Problem statement → Your response should contain every line from the data below that holds the string "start".

Exercise data →
+++
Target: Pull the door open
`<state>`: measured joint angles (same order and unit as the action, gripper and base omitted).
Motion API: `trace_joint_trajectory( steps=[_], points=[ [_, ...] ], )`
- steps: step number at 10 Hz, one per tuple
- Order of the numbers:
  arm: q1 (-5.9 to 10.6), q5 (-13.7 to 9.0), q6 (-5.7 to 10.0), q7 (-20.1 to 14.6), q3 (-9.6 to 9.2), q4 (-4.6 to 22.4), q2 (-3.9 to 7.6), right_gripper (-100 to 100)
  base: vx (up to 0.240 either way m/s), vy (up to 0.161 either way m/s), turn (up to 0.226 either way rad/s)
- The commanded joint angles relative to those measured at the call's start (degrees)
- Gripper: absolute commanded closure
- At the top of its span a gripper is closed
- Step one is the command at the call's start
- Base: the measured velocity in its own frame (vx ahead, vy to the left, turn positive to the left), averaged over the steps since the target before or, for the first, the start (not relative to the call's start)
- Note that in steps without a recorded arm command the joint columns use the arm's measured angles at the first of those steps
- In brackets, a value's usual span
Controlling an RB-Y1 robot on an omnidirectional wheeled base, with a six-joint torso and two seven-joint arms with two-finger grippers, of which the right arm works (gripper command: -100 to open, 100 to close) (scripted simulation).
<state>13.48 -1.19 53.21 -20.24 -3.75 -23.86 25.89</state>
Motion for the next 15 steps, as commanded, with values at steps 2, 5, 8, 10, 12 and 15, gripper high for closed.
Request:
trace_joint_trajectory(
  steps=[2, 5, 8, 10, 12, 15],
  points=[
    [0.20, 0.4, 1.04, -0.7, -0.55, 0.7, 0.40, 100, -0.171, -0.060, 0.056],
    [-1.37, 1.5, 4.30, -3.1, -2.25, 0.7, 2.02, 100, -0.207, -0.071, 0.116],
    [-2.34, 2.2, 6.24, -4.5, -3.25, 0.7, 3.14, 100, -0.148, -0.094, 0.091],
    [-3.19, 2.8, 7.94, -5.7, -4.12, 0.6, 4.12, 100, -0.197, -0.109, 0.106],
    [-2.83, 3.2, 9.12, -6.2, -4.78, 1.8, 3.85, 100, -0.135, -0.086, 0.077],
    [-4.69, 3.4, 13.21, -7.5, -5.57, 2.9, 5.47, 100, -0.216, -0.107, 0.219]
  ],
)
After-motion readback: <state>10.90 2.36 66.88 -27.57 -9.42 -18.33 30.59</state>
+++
Answer below →
- The commanded joint angles relative to those measured at the call's start (degrees)
- Step one is the command at the call's start
- Base: the measured velocity in its own frame (vx ahead, vy to the left, turn positive to the left), averaged over the steps since the target before or, for the first, the start (not relative to the call's start)

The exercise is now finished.